Please quote exactly the lines below from the line containing "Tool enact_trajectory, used" to the line containing "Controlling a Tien", both lines included, and nothing else.

Given records
+ + + + + + +
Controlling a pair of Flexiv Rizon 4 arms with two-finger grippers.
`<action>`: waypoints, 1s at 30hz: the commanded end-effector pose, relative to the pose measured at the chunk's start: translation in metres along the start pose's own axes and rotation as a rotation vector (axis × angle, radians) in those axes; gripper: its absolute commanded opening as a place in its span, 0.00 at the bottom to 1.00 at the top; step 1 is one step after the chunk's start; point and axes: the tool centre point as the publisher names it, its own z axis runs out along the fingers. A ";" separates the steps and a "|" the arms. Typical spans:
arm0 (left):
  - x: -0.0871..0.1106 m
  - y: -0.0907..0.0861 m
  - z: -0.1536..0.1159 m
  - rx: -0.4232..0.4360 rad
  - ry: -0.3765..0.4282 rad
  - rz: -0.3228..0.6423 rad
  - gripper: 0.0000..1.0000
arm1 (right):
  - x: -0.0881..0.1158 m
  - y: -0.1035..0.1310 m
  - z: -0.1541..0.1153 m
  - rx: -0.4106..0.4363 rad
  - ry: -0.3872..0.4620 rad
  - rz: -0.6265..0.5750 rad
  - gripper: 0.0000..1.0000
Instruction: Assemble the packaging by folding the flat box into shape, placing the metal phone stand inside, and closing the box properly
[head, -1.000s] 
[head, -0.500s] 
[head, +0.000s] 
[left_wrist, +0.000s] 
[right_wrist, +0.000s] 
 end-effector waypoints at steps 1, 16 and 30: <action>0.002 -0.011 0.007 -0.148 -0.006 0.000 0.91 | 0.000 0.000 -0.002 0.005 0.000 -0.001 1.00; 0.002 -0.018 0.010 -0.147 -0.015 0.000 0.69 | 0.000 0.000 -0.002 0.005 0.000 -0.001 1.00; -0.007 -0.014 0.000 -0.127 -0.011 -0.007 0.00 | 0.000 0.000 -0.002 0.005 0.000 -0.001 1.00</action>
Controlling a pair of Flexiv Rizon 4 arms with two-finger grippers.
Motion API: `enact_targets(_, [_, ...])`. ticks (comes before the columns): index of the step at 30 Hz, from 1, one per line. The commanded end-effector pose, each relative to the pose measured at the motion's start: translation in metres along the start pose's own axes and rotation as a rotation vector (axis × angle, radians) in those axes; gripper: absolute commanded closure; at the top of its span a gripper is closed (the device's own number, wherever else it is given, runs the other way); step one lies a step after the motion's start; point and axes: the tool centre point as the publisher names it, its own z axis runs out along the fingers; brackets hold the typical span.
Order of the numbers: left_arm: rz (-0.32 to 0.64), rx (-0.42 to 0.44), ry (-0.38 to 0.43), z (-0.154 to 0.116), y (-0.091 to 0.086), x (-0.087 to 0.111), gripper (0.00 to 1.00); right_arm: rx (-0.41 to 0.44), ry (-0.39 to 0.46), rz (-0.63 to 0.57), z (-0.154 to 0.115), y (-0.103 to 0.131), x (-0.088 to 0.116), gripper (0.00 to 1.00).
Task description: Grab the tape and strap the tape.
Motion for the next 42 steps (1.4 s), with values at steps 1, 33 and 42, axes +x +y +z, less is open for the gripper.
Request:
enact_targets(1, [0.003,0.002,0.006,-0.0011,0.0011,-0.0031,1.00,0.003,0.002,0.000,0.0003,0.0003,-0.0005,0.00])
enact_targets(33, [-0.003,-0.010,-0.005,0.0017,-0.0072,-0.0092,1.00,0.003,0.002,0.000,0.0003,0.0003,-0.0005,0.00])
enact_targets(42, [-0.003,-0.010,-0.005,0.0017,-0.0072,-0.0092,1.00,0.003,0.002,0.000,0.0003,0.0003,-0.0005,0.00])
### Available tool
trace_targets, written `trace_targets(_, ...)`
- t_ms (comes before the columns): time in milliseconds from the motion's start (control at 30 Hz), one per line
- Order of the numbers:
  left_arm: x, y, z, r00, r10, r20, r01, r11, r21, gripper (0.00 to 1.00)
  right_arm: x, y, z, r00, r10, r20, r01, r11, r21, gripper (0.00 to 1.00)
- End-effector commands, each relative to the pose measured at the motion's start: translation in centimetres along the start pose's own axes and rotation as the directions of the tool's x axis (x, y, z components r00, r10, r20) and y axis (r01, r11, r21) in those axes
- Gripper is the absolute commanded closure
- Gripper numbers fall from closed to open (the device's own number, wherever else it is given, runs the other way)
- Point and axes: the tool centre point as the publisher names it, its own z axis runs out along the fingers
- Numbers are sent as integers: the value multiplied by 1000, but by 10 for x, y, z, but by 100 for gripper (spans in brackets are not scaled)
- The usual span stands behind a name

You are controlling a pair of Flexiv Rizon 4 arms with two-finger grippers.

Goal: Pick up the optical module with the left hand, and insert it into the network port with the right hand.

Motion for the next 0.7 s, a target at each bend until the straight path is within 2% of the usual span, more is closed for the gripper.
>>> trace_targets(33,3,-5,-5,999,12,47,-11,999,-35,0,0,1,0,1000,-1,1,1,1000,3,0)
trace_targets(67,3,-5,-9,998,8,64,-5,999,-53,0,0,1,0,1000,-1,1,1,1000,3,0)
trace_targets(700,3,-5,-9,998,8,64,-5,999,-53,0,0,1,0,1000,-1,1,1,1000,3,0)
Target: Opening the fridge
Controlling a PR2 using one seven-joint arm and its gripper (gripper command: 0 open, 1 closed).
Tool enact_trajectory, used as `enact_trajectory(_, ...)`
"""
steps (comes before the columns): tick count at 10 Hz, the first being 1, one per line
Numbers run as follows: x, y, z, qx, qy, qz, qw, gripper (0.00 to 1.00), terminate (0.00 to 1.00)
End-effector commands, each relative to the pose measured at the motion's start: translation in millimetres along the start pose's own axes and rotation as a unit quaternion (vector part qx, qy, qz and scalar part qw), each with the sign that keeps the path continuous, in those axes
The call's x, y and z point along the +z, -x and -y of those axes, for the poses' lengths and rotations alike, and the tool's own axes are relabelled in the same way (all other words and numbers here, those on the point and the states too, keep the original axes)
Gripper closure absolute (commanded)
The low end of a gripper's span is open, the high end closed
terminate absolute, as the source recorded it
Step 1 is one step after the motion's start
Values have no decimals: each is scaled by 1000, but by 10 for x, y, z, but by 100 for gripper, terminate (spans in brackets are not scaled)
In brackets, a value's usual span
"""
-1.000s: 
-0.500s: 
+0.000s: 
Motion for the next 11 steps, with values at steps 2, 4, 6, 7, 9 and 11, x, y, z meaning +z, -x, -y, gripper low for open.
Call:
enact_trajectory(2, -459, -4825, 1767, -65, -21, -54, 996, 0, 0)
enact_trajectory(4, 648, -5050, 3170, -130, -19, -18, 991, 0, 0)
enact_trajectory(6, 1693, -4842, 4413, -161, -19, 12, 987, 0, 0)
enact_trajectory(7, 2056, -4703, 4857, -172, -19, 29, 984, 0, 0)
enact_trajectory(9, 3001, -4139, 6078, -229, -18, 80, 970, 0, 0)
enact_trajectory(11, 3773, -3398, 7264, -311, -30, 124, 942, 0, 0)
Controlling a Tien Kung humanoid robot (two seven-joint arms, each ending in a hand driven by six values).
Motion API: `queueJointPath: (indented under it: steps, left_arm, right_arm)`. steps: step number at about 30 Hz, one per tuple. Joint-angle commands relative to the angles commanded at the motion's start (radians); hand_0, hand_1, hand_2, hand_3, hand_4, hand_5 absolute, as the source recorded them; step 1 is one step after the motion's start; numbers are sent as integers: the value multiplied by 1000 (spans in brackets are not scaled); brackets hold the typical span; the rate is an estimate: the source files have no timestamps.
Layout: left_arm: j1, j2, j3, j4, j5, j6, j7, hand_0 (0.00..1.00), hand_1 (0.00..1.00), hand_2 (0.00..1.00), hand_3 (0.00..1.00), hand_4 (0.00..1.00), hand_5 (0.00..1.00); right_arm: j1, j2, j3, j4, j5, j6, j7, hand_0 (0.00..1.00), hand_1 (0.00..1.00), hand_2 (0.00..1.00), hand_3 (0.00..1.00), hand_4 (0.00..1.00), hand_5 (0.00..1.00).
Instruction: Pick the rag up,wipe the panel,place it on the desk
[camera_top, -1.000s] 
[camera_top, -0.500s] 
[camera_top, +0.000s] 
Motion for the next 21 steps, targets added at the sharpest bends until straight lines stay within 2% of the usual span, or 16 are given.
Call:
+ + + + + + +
Exercise answer
Tool enact_trajectory, used as `enact_trajectory(_, ...)`
"""
steps (comes before the columns): tick count at 10 Hz, the first being 1, one per line
Numbers run as follows: x, y, z, qx, qy, qz, qw, gripper (0.00 to 1.00), terminate (0.00 to 1.00)
End-effector commands, each relative to the pose measured at the motion's start: translation in millimetres along the start pose's own axes and rotation as a unit quaternion (vector part qx, qy, qz and scalar part qw), each with the sign that keeps the path continuous, in those axes
The call's x, y and z point along the +z, -x and -y of those axes, for the poses' lengths and rotations alike, and the tool's own axes are relabelled in the same way (all other words and numbers here, those on the point and the states too, keep the original axes)
Gripper closure absolute (commanded)
The low end of a gripper's span is open, the high end closed
terminate absolute, as the source recorded it
Step 1 is one step after the motion's start
Values have no decimals: each is scaled by 1000, but by 10 for x, y, z, but by 100 for gripper, terminate (spans in brackets are not scaled)
In brackets, a value's usual span
"""
-1.000s: 
-0.500s: 
+0.000s: 
Motion for the next 11 steps, with values at steps 2, 4, 6, 7, 9 and 11, x, y, z meaning +z, -x, -y, gripper low for open.
Call:
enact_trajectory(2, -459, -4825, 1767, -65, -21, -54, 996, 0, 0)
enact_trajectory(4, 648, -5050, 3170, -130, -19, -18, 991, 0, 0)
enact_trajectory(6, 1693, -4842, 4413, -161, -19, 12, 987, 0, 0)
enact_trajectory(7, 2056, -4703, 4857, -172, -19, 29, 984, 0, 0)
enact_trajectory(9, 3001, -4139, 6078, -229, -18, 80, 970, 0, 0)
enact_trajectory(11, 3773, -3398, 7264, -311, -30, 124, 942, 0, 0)
Controlling a Tien Kung humanoid robot (two seven-joint arms, each ending in a hand driven by six values).

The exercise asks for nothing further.